In partnership with Global Wildlife Conservation logo

Data

Training Data Quality

A lot of challenges were encountered during labeling aerial images compared to, for example, images from camera traps - images from aerial surveys contain relatively small objects of interest, and backgrounds and lighting varies dramatically.

Aerial images were captured in the air, 90-110m (300 to 350 feet) above ground. An aerial image contains 6016 x 4000 pixels, though only a very small portion of the image actually contains objects of interest. We tiled each of these larger images into 150 chips (400 x 400 pixel per chip). 4 out of 150 chips (about 2.7%) have objects present. A lot of livestock appear in herds in the images, as do some wildlife species, e.g. elephants, buffaloes, wildebeest, and antelope. Without zooming in really closely to the objects, and without pre-existing knowledge of wildlife and livestock appearance and habitat, it’s very difficult to label the object correctly.

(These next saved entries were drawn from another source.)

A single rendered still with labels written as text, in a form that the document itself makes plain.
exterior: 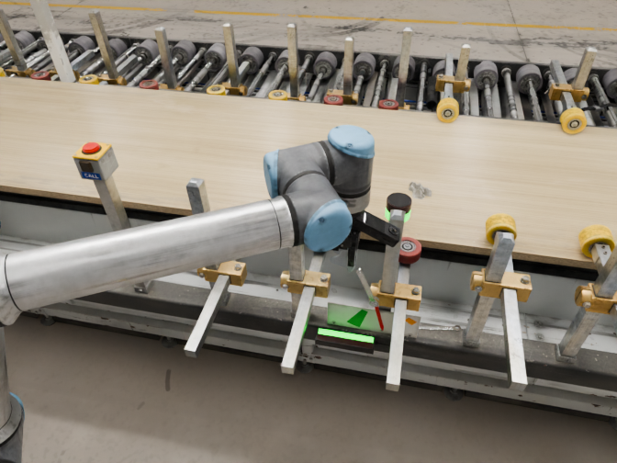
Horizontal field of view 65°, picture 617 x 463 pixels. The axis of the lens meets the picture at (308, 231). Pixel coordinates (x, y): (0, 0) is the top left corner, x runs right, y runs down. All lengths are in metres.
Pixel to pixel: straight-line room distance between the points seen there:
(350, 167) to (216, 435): 1.42
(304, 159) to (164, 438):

Below is an example image that was captured during the aerial survey. The objects appear at the bottom of the image near the plane shadow. There are cows and a human in the aerial image and the object sizes are all small. All the animals were labeled correctly as cows, but each cow object exhibits varying properties, including different: color, shading, and body angles. These issues can be challenging for computer vision/deep learning models to handle. Furthermore, the training labels of some of these aerial images, in total 6 image chips (in 400 x 400 pixels) highlight the quality issues we see through the rest of the training dataset and in prior iterations of the training dataset.

Missing labels

Missing labels can impact both the classifier and detector model performances. The classifier model could end up having negative samples, image chips actually contain objects but because of the missing labels the chips are considered “Not-Object”. A neural network will be trained to recognize object’s patterns, spatial features, colors as well as the background. Missing labels will pollute the training data by suggesting image patterns associated with a class shouldn’t be associated with a class.

Mislabeled classes

Mislabeling includes the classes which were not labeled correctly, including when multiple objects are mixed under one class. This creates a lot of added noise during model training. We also include mislabeled classes when multiple objects are mixed under one class.

Label duplication

Label duplication is present for both the livestock and small to midsize wildlife. During the model training, the model ends up making more predictions for over-labeled classes. During model evaluation, these duplicate labels must be assumed to be correct for the purposes of calculating metrics, since there is no efficient way to filter them out without manual editing.